1. Maximize Retirement Contributions
Contributing to retirement accounts like a 401(k) or an IRA not only secures a comfortable future but also provides significant tax advantages. The contributions are generally tax-deductible, potentially placing you in a lower tax bracket.
2. Harvest Your Investment Losses
Tax-loss harvesting involves selling securities at a loss to offset capital gains tax liability. This strategy can effectively reduce your taxable income, thus decreasing your overall tax liability.
3. Leverage Health Savings Accounts (HSAs)
If you’re enrolled in a high-deductible health plan, consider maximizing your contributions to your Health Savings Account. All contributions to an HSA are tax-deductible, and withdrawals for qualified medical expenses are tax-free.
4. Year-End Charitable Contributions
Charitable donations can be written off your taxable income if you itemize your deductions. It’s a generous way to cut down your tax bill while also giving back to the community.

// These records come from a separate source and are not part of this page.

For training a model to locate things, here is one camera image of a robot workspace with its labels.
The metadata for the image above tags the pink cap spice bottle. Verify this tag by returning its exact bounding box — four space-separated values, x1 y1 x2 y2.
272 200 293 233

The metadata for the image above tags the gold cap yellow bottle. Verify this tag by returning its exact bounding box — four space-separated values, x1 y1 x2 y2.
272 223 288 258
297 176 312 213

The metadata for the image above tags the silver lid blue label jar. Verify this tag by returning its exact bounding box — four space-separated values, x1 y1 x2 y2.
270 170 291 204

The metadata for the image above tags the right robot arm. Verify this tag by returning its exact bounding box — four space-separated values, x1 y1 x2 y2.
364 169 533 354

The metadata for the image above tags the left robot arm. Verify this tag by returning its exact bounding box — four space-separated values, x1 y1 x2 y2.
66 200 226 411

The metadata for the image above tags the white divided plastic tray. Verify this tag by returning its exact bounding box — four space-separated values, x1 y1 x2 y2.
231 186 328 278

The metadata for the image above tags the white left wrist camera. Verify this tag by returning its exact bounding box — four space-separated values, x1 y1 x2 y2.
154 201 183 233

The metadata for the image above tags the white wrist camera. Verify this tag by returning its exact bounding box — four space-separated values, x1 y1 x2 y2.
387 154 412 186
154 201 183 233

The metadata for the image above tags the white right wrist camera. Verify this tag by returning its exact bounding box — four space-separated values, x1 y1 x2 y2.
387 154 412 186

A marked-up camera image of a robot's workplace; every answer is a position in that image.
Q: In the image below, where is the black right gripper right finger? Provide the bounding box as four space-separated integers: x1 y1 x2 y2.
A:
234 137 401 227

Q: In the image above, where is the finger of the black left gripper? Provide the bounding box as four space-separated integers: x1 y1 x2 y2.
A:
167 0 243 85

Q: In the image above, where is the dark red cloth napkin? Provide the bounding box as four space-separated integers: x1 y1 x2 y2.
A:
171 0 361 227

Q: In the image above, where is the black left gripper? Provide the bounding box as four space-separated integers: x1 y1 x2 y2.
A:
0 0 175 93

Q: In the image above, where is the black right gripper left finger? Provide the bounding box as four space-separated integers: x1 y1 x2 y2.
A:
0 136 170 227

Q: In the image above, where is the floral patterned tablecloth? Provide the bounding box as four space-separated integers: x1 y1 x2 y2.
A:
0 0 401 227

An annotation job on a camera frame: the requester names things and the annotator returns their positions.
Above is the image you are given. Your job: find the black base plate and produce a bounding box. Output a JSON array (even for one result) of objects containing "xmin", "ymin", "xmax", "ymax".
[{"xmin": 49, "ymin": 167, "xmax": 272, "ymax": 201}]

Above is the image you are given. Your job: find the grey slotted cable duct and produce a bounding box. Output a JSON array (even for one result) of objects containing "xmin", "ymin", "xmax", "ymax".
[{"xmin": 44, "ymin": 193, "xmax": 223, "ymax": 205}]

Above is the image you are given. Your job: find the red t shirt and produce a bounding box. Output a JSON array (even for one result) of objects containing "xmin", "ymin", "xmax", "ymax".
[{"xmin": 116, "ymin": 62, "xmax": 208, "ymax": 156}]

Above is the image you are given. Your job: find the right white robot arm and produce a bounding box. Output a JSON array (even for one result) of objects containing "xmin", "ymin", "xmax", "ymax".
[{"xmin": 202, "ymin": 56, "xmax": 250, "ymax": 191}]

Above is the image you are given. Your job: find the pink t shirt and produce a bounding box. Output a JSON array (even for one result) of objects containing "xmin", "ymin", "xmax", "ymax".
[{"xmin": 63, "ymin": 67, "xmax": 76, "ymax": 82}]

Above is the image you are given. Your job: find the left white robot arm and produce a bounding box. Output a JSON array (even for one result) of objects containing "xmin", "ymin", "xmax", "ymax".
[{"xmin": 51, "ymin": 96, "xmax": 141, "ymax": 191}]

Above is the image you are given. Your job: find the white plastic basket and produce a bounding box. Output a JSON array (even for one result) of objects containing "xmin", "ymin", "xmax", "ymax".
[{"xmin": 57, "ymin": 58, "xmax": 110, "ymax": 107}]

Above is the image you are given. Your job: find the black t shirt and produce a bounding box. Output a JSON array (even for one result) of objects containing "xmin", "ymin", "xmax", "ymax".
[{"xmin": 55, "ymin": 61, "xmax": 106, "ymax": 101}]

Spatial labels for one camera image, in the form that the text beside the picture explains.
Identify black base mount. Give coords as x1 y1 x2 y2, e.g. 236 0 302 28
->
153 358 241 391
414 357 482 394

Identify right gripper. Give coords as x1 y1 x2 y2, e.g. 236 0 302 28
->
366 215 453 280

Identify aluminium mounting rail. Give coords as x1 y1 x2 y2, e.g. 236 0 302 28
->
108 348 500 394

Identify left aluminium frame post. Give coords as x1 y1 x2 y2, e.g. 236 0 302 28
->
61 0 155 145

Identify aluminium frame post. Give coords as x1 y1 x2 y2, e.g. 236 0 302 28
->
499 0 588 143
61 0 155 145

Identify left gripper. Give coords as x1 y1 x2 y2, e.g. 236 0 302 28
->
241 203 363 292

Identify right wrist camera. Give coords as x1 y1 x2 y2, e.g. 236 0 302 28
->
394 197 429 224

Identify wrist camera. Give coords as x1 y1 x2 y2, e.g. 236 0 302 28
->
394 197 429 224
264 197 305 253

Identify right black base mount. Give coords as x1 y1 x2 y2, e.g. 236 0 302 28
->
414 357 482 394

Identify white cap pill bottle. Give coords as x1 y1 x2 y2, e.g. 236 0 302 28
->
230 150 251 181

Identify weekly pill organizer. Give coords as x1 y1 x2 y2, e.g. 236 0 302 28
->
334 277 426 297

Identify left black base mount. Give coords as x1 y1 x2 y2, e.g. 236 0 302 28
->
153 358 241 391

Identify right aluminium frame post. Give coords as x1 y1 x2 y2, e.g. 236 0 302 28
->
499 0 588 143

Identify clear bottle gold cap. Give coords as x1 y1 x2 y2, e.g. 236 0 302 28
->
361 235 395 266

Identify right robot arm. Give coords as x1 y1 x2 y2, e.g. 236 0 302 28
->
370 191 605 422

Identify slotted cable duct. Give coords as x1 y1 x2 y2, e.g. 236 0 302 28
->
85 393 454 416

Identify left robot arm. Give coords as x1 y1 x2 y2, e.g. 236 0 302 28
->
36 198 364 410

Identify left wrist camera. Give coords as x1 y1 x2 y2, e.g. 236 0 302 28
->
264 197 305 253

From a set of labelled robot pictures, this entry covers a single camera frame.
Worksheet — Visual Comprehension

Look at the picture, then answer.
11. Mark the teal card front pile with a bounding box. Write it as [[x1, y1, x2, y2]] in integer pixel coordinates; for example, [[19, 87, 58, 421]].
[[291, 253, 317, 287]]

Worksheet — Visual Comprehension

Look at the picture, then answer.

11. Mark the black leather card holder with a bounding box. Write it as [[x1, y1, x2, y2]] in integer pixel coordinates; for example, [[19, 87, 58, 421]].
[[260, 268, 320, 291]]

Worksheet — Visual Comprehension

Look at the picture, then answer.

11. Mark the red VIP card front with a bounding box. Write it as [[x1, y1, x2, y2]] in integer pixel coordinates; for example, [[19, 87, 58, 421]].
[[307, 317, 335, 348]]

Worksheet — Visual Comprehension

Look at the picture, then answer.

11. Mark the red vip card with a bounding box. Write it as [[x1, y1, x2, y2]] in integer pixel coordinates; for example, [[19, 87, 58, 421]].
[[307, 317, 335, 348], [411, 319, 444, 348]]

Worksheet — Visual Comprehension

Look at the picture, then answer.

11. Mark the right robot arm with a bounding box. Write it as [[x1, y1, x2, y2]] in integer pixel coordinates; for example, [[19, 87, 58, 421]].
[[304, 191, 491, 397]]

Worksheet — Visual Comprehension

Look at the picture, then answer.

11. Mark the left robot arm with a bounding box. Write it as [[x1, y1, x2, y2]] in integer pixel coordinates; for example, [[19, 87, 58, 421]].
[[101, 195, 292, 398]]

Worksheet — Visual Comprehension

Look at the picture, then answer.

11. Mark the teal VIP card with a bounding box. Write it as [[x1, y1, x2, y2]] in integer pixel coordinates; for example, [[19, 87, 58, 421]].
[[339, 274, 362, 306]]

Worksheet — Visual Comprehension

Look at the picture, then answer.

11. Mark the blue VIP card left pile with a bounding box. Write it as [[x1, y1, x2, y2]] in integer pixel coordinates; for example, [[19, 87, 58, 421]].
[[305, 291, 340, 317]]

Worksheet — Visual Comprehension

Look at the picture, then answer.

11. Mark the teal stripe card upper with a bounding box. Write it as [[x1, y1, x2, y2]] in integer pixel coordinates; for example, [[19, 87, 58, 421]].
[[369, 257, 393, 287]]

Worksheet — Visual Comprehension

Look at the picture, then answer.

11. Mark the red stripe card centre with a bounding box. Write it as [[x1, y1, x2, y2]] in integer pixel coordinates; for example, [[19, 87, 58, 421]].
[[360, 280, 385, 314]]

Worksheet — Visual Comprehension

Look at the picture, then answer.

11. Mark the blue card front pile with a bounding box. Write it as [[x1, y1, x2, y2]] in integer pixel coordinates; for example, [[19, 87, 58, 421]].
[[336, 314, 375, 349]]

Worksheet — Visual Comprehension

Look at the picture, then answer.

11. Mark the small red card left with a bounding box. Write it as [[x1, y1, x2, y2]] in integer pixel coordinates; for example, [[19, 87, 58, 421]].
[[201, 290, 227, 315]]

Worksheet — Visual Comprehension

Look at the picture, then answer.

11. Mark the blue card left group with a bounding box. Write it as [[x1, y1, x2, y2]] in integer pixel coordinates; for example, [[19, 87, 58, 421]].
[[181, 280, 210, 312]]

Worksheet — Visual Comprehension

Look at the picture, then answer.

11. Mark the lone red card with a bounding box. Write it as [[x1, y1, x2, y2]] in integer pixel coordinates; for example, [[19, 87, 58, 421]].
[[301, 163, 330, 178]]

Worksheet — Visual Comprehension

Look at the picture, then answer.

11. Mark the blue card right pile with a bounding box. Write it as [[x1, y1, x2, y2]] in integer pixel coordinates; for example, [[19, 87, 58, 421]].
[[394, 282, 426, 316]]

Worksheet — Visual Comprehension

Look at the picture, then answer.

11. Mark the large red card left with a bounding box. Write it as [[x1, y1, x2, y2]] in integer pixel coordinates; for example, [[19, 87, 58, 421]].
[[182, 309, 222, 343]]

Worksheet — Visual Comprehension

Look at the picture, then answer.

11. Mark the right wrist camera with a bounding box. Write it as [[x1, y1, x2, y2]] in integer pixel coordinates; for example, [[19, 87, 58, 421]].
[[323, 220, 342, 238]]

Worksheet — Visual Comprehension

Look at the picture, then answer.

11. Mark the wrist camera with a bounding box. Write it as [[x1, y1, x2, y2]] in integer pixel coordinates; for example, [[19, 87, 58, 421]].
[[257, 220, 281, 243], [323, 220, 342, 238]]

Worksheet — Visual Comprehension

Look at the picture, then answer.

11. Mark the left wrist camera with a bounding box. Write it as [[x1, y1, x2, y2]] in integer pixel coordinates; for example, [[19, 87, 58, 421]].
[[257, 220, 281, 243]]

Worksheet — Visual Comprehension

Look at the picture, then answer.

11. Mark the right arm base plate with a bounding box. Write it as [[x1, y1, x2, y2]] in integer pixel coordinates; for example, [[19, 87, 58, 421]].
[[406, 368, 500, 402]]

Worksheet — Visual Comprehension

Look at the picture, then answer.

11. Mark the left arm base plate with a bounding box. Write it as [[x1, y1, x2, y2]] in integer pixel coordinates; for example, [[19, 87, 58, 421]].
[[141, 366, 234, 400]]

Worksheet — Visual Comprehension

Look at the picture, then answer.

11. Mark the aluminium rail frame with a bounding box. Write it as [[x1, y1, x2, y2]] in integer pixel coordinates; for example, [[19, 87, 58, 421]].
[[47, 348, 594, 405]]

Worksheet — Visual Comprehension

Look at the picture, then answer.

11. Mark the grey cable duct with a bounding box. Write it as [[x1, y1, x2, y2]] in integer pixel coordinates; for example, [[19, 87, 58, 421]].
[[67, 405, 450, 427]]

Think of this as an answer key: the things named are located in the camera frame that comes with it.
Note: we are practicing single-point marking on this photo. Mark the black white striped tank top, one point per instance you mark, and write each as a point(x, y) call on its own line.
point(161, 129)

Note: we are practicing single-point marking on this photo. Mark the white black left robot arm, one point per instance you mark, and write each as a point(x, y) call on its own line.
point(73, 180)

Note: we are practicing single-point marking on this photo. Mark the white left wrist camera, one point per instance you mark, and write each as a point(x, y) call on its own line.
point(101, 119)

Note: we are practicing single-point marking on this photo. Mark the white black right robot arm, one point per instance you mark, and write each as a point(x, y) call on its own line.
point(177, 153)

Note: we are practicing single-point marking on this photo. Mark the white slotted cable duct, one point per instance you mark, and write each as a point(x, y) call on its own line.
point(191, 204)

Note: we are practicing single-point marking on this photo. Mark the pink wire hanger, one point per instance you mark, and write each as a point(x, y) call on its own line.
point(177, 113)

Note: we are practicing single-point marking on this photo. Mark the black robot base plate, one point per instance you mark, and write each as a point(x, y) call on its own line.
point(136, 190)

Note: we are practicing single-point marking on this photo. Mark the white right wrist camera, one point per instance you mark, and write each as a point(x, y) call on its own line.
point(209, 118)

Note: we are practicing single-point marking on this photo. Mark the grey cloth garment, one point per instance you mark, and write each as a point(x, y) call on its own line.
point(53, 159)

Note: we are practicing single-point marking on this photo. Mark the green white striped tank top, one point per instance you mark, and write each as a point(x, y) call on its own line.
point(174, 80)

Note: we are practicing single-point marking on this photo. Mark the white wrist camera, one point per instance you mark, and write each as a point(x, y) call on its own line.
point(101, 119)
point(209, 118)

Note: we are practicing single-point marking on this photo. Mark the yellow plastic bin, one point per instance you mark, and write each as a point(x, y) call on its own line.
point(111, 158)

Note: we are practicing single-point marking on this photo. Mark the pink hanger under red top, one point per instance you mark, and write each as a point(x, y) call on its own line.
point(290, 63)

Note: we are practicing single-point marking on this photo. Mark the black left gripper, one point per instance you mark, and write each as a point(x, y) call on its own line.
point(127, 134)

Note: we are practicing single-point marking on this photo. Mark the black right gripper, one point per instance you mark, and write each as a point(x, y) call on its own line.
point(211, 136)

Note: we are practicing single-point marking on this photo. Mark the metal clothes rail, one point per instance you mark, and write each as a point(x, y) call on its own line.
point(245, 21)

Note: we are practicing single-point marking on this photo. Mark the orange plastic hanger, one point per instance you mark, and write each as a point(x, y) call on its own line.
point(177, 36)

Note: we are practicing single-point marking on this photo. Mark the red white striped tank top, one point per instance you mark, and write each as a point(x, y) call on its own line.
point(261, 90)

5. Take Advantage of Education Tax Credits
If you, your spouse, or your dependents are on a path of higher education, you may be eligible for education credits. The American Opportunity Tax Credit and the Lifetime Learning Credit can help reduce your tax bill significantly.
6. Defer Your Income
If you expect to be in the same or a lower tax bracket next year, consider deferring portions of your income to next year. This could be in the form of bonuses, consulting income, or self-employment income.
7. Consider Roth Conversions or Backdoor Roth
Another strategy to optimize your taxes is considering Roth conversions. This involves converting a traditional IRA, which is tax-deferred, into a Roth IRA, where withdrawals in retirement are tax-free. However, the catch is you need to pay taxes on any amount converted. This strategy can be beneficial if you expect to be in a higher tax bracket in retirement or if you want to leave tax-free money to your heirs.
8. Seek Professional Tax Advice
Tax laws can be complex and difficult to navigate alone. Consider seeking help from a tax professional. They can provide tailored advice based on your unique financial situation to help you maximize your tax savings.
In conclusion, it’s important to plan for your taxes proactively. By taking these steps before the end of the year, you can potentially save a significant amount of money and make your tax filing much smoother. Always remember, every individual’s tax situation is unique, so it’s advisable to consult with a tax professional for personalized advice.